Ticks can happen in the middle of a nohz frame and
cpu_load_update_active() doesn't handle these correctly. It forgets the
whole previous tickless load and just records the current tick, ignoring
potentially long idle periods.

In order to solve this, record the load on nohz frame entry so we know
what to record in case of nohz interruptions, then use this recorded load
to account the tickless load on nohz ticks and nohz frame end.

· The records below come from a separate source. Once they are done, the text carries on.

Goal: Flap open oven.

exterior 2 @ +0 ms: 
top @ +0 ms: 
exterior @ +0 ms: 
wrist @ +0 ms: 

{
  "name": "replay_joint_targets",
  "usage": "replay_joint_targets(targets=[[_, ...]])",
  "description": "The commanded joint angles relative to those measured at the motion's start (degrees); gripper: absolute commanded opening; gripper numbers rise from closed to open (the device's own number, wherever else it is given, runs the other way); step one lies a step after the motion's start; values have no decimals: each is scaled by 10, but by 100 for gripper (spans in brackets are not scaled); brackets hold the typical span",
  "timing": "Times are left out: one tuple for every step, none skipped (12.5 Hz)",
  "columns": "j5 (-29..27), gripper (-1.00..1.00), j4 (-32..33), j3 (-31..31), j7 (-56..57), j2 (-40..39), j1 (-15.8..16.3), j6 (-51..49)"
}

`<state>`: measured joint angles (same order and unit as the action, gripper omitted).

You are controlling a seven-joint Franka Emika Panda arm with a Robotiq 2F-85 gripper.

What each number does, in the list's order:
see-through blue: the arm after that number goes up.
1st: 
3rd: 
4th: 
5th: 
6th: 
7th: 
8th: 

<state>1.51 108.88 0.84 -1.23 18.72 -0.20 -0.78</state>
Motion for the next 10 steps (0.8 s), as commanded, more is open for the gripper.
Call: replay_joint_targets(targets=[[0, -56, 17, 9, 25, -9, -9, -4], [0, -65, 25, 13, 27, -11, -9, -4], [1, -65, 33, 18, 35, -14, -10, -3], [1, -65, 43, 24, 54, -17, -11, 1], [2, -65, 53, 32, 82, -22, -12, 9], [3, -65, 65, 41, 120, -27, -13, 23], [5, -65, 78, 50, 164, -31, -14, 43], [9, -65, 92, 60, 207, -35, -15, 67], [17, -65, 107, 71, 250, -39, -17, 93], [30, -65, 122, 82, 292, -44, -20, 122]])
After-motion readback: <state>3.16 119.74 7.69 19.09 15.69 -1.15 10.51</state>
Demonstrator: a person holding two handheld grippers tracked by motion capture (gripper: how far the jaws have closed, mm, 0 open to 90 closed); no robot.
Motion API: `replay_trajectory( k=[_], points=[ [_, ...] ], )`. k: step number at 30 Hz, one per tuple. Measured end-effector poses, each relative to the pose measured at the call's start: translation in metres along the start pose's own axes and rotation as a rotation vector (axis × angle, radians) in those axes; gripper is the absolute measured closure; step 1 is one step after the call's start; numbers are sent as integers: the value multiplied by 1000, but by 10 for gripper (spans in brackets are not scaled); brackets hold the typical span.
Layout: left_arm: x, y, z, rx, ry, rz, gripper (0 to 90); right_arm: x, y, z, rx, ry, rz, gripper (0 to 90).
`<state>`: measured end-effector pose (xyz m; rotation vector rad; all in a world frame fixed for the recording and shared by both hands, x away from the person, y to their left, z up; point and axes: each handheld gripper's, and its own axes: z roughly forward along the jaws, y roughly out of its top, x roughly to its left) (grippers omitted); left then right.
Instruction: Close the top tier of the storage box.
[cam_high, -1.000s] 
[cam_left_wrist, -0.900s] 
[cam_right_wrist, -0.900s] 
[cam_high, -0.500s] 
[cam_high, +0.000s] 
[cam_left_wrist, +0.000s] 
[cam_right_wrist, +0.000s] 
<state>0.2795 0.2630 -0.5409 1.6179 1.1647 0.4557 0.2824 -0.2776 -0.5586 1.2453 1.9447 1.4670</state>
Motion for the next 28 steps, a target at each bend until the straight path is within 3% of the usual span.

Cc: Byungchul Park <byungchul.park@lge.com>
Cc: Chris Metcalf <cmetcalf@ezchip.com>
Cc: Christoph Lameter <cl@linux.com>
Cc: Ingo Molnar <mingo@elte.hu>
Cc: Luiz Capitulino <lcapitulino@redhat.com>
Cc: Mike Galbraith <efault@gmx.de>
Cc: Paul E. McKenney <paulmck@linux.vnet.ibm.com>
Cc: Peter Zijlstra <peterz@infradead.org>
Cc: Rik van Riel <riel@redhat.com>
Cc: Thomas Gleixner <tglx@linutronix.de>
Signed-off-by: Frederic Weisbecker <fweisbec@gmail.com>
---
 include/linux/sched.h    |  6 +++--
 kernel/sched/fair.c      | 63 +++++++++++++++++++++++++++++-------------------
 kernel/time/tick-sched.c |  9 ++++---
 3 files changed, 47 insertions(+), 31 deletions(-)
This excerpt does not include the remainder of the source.